The final section deals with MySQL-oriented patterns. The examples are all very long and this makes it difficult to see the principles, which aren't particularly well explained. They introduce terms like "loose coupling" without ever spending the time arguing that this is a good idea and why. In other words, the main concern is in explaining the design patterns not the general principles of object-oriented, or indeed software, design. 

Even when it comes to the explanations of the patterns, there is much to confuse the beginner and you need to read the examples very carefully. For example, in the explanation of the factory pattern what is returned is a string rather than a more general object. The text does make the point that a custom object would be more typical, but the beginner still might be wondering if the factory is just a way to generate strings.

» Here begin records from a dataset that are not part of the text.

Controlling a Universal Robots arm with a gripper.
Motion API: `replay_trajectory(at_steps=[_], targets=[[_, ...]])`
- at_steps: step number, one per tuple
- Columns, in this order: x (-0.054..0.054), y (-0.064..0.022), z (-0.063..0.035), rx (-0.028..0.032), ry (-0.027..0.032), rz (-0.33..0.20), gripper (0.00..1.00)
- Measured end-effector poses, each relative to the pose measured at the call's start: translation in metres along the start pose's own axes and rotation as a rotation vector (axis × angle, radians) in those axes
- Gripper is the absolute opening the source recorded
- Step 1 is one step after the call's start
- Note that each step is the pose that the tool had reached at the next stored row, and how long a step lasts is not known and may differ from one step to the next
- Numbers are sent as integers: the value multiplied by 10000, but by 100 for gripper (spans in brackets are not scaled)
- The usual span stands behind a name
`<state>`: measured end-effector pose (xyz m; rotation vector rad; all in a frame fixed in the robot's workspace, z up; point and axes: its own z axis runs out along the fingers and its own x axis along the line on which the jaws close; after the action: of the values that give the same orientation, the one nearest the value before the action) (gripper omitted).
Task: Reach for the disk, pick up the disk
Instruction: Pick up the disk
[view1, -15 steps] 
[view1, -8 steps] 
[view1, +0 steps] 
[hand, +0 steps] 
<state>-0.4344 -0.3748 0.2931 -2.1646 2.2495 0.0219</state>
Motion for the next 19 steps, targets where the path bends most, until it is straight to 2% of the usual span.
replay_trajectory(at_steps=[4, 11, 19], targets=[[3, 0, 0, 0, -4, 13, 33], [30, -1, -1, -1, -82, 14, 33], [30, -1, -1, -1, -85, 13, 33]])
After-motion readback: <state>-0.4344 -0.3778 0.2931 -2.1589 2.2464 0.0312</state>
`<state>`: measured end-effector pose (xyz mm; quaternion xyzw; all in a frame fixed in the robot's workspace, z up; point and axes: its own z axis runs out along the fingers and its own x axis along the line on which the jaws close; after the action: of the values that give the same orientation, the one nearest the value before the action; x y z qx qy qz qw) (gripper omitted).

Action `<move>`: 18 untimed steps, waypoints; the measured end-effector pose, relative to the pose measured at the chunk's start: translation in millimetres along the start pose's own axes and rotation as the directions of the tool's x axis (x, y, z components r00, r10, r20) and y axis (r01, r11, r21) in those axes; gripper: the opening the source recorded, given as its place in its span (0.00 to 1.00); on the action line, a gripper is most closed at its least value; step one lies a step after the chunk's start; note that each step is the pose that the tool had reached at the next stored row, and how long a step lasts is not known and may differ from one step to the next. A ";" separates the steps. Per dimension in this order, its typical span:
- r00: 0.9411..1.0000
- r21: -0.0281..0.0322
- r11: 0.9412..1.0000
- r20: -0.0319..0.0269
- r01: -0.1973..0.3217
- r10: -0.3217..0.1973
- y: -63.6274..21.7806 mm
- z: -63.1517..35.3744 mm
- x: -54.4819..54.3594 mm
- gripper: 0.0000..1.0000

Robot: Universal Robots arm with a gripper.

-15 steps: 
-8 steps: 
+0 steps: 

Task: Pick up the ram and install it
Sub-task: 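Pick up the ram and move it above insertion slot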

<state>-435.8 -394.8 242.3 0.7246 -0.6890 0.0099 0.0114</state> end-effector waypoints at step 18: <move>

The names given to the methods also don't help - Creator for the abstract class factory and TextFactory and GraphicsFactory for the derived classes. A much clearer example would result if the example used a reasonable hierarchy such as carFactory, bmwFactory and jeepFactory. A small point perhaps but it makes understanding the examples much harder for the beginner. 

Overall this isn't a good book if your interests are in understanding the broader ideas of object-oriented design. It also doesn't teach you the basics of PHP object-oriented features as found in PHP 5 - you will need to know these basics.  It might just about do to educate yourself in what the GoF patterns are, but there are much better and easier to understand books that can do this, but not necessarily in PHP. If you really want to learn design patterns using nothing but PHP then perhaps you might want to buy this book, but I can't recommend it.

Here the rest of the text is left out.